A strong defence force is certainly necessary. But an even more serious danger is that they should rely on the power of their weapons, or indeed on their own strength of will and character, along with their growing expertise in military innovations.
It is dangerous because it demonstrates that they are relying on what the Bible refers to as “horses and chariots” rather than on the Lord who called them, as his chosen people, to be a light to the Gentiles.
For it is only when we trust the Lord with all our hearts and not our own understanding that God will give us the guidance we need in order to tread the path for which he has destined us. (See Proverbs 3.5f)
As one who loves Israel, I am not blind to the fact that many of its citizens lead a sinful lifestyle. This is no reason to withdraw support for the beleaguered nation, but they do need to repent of their waywardness and godlessness.
As they have done so many times in their long history, they have absorbed the ways of the world around them – and so we witness political correctness here as elsewhere, most starkly seen in a defiance of sexual morality.
But they are the people of the Book, who gave the world the Bible, the Ten Commandments and Jesus himself. God is saying: do not wait until you are overrun by enemies before you turn back to the Lord, who called you out of slavery in Egypt with a mighty hand. He urges you to trust him now!
That said, thousands of Jews gathered to pray for rain at Jerusalem’s Western Wall on December 28 in response to the call of Agriculture Minister Uri Ariel – and God has clearly answered with an abundant outpouring, coming with such force that it has caused flooding in places.
I very much hope that we are seeing the beginnings of a turning to God in Israel, and the fact that a Government minister has initiated a call to prayer is quite amazing, and hugely encouraging.1
I can’t recall why, but my wife and I were discussing Israel’s sin, and whether God’s judgment was inevitable, before turning to our daily reading which is our habit every morning. We use the Every Day With Jesus notes of the late Selwyn Hughes which focuses on a theme over a two-month period drawn together by a variety of different Scripture passages.

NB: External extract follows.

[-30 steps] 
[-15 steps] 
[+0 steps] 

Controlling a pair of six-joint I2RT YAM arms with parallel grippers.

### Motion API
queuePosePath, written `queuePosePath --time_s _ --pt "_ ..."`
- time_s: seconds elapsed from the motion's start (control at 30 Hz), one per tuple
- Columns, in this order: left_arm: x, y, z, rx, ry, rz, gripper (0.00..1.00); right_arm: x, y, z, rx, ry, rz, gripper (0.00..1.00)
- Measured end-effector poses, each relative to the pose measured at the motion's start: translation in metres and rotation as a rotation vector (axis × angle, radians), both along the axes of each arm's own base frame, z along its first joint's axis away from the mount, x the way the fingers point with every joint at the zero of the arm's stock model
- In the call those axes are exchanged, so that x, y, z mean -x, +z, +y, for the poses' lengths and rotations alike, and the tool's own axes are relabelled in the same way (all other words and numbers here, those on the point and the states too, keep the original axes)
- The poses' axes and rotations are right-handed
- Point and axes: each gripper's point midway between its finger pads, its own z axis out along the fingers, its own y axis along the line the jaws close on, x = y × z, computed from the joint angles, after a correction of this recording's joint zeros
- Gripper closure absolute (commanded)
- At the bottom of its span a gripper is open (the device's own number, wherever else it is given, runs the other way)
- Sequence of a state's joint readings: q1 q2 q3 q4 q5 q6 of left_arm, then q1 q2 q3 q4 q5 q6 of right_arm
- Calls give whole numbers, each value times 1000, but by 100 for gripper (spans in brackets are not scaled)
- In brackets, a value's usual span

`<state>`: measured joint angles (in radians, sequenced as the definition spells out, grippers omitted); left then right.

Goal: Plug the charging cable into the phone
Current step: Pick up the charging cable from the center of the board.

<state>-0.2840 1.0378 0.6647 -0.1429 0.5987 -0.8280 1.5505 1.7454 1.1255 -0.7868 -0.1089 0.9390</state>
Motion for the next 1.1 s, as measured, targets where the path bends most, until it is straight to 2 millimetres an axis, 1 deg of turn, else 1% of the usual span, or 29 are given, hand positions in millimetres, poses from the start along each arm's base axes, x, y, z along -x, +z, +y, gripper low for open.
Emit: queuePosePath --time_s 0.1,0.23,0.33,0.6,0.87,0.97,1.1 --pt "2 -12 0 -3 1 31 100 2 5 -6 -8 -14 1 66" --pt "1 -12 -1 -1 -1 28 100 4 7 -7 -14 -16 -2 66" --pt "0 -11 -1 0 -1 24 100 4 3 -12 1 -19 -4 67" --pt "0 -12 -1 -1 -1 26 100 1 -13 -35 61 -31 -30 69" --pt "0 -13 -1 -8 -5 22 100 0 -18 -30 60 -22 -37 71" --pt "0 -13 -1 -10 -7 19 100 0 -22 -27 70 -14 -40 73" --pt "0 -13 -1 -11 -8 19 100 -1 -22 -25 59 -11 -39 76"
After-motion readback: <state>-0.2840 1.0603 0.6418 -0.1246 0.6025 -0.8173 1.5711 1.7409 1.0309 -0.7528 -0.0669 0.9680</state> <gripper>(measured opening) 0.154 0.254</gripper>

So we opened the little book and found that the text for the day was Hosea 14.1-3: “Return, Israel, to the Lord your God. Your sins have been your downfall.” (v1) It goes on: “Assyria cannot save us; we will not mount warhorses…” (v3) For Assyria, perhaps we should read America.
The Lord was clearly in on our discussion and had a ready answer! Bear in mind that the prophet was concluding his book which pictures Israel as an adulterous wife who repeatedly runs after other men, breaking the first commandment that we should have no other gods in our lives.

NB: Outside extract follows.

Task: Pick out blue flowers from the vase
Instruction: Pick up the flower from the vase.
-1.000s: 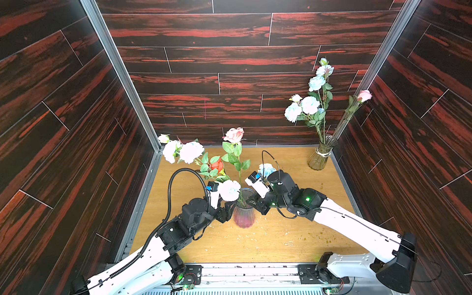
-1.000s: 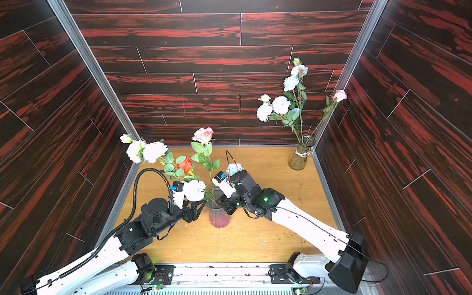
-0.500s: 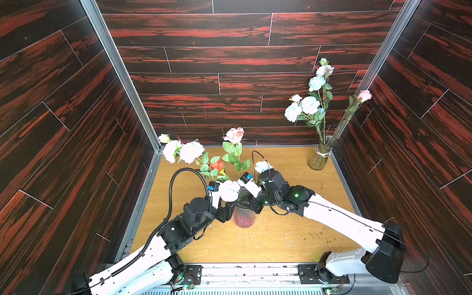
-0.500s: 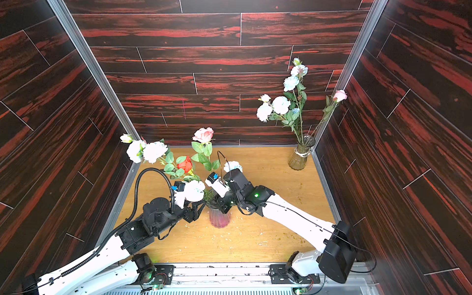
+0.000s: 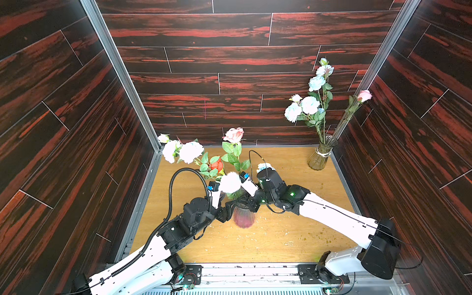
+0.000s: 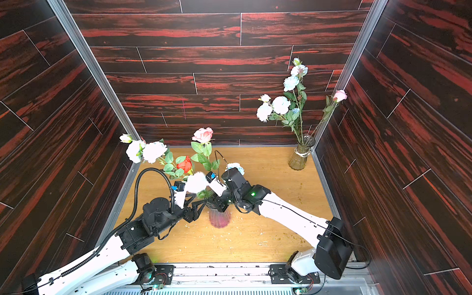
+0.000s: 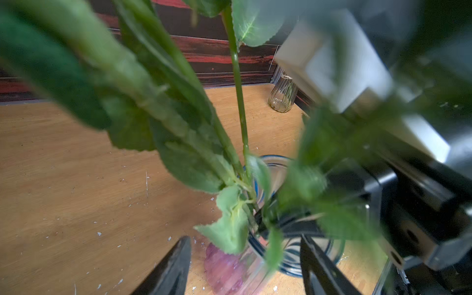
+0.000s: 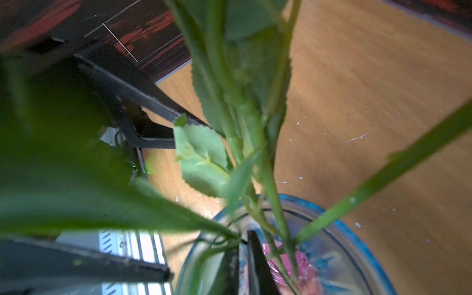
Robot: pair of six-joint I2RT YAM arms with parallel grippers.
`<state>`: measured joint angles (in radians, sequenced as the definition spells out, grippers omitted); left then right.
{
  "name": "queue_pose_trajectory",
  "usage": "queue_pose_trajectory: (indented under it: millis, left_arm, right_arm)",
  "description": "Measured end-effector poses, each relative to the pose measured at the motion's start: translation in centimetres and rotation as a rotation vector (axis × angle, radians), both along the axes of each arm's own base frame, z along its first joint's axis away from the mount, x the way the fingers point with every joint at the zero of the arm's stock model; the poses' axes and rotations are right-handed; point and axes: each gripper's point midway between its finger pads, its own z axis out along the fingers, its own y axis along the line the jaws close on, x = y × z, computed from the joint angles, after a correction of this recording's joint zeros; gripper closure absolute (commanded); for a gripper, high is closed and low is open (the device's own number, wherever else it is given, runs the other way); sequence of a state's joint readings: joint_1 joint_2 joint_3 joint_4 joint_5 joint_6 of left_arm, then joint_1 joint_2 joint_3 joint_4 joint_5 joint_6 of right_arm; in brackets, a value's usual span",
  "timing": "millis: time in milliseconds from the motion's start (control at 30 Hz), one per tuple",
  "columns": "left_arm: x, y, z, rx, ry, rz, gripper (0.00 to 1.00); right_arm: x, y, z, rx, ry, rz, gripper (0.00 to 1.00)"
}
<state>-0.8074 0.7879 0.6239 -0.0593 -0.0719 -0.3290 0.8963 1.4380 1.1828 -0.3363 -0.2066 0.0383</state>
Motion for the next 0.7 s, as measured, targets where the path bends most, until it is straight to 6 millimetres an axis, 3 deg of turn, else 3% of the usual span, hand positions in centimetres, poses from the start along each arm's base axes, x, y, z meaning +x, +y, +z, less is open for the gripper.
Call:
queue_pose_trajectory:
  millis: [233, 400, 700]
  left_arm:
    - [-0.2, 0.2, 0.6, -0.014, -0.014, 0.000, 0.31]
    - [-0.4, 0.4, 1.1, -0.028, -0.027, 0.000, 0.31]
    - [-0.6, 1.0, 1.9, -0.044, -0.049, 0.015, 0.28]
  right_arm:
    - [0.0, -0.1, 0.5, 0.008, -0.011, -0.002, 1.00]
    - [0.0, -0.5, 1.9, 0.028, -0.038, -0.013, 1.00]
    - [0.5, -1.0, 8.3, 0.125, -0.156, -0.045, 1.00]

Self-reliance is thus the worst of sins because we put ourselves in God’s place and we are saying we can live without him; that he is redundant. This is gross idolatry, and we must repent of it.

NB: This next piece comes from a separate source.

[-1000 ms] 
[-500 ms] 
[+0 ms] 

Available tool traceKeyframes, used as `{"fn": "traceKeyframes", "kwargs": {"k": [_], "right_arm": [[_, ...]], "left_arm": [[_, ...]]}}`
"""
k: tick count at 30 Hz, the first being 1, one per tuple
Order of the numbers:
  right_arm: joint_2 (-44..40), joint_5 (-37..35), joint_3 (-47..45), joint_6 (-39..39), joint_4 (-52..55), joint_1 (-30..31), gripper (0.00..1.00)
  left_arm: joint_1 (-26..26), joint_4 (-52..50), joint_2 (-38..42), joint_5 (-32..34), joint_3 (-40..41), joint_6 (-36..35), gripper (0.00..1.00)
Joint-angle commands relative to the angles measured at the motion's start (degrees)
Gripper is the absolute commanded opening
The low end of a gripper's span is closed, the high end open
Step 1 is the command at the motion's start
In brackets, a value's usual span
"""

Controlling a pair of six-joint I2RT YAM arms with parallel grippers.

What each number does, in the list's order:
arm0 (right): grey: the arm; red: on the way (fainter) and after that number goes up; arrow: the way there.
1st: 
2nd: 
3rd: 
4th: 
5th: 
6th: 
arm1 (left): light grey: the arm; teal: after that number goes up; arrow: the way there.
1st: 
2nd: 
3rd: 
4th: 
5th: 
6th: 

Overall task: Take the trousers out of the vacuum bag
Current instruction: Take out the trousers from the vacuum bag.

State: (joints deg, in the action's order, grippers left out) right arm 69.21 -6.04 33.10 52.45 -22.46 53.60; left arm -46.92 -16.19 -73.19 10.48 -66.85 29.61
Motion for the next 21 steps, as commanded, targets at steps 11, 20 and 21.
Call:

Notice, however, that in spite of their serial adultery, God has not forsaken Israel; he has not divorced the one he loves. He loves her with an everlasting love (Jeremiah 31.3). He has entered into a covenant relationship which cannot be broken. But we should not abuse his great faithfulness.
The recent archaeological find near Tel Aviv, suggesting human activity in the area half-a-million years ago, did not exactly excite me. Far more edifying was the August 2015 find in Gath, a city once occupied by Philistines who plotted against the Israelites, their sworn enemies, and the home of the infamous Goliath!
The huge gates uncovered by archaeologists2 were thought to be indestructible. But in an extraordinary battle in the Valley of Elah, a young man who trusted in the Lord brought down their giant leader with a single stone, proving indeed that the weakness of God is stronger than man’s strength (1 Corinthians 1.25).
Goliath defied the armies of Israel, but David responded: “Who is this uncircumcised Philistine that he should defy the armies of the living God?” (1 Samuel 17.26) And he taunted the giant: “You come against me with sword and spear and javelin, but I come against you in the name of the Lord Almighty, the God of the armies of Israel, whom you have defied.” (1 Samuel 17.45)
Like other nations, Israel needs to seek forgiveness from God for succumbing to the ways of the world as well as for their outright disobedience to his commandments. We need to move from independence – the great sin of the age – to reliance upon God.
Isn’t it time we heard Israel’s leaders say, with great clarity and in defiance of political correctness, that we do not trust in sword or spear or javelin, nor even on our allies, but in the name of the Lord Almighty?